Tuesday, February 05, 2008

Performance: C, C++, C#, Java, Perl and Python

Mathieu Fourment (et al.) just published a paper on some performance testing on 6 programming languages in BMC Bioinformatics: A comparison of common programming languages used in bioinformatics (doi:10.1186/1471-2105-9-82). The below figure is from the paper, for a sequence alignment exercise (copyright with paper authors, OpenAccess license of journal):

Nothing shocking, I'd say; Java is similar in performance to C++.

What I'd love to have seen, was the performance of compiled Java too, using the java compiler (gcj) which comes with GCC 4.1.1. No idea why that was left out. One could also question why they did no use the 1.6 JVM of Sun, which is more faster (see these results on running the CDK unit tests). And, a major omission is Fortran.

Anyway, the authors provide the source code, so we can easily test ourselves the effects of that.

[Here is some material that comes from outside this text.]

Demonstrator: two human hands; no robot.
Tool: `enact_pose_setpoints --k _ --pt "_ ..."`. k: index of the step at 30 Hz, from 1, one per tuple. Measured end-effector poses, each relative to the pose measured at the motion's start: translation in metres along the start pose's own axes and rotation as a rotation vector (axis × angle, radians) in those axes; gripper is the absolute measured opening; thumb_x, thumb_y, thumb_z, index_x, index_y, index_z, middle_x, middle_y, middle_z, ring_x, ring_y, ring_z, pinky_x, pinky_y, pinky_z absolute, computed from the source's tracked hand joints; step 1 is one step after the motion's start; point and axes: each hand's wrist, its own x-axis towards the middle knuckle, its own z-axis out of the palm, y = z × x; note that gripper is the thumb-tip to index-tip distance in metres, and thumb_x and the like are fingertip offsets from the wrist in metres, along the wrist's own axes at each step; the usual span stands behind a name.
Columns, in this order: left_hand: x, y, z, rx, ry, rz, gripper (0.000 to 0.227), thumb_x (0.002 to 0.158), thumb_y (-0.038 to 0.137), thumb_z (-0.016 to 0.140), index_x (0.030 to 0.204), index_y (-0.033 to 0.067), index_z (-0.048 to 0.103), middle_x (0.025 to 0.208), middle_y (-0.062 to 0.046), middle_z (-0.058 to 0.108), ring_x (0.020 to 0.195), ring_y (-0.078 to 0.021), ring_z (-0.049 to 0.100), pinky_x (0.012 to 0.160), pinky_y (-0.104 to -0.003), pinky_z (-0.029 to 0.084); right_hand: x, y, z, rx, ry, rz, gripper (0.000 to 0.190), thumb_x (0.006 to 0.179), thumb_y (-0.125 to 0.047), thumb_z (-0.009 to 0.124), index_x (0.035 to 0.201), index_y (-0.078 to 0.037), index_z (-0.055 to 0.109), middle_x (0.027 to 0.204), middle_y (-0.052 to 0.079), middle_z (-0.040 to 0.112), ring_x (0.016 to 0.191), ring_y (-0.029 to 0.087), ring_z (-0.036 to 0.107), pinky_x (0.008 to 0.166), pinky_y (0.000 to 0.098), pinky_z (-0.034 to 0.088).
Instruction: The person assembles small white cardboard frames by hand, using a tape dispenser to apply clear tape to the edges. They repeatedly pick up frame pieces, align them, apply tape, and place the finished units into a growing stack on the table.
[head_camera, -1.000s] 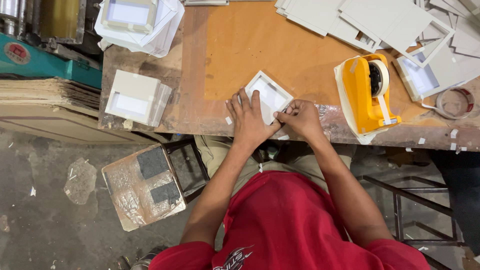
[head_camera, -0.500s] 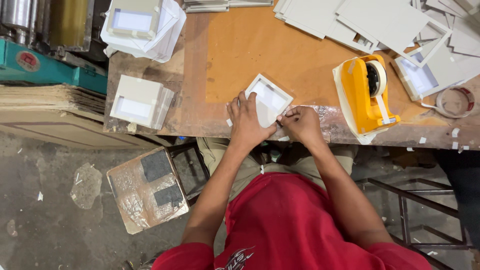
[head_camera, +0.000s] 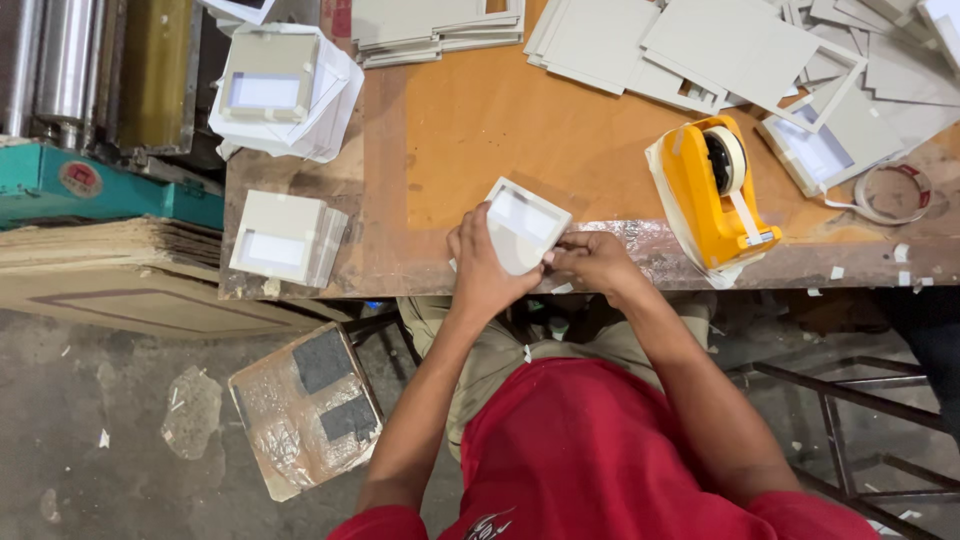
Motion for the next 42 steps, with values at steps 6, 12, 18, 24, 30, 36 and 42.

BTW, first post? :) update: At least I beat Carlos.


  1. Let the grudge match begin! I predict that this will cause a flurry across the blogosphere. I need to read the paper more closely, but I think they probably didn't use Numpy, which potentially could speed things up for Python. Also there's Jython, whose performance would be interesting to see.

  2. I've seen a bit of their code, and it's littered with Java-isms that indicate they aren't familiar with the basics of idiomatic Python.

    Here's an example: in the file, += is used to join strings, files are iterated inefficiently, and no-op function calls are performed.

    Maybe Python is much slower than these other languages even in the best case, but I have a feeling the authors' programming fluency is being tested more than the language itself.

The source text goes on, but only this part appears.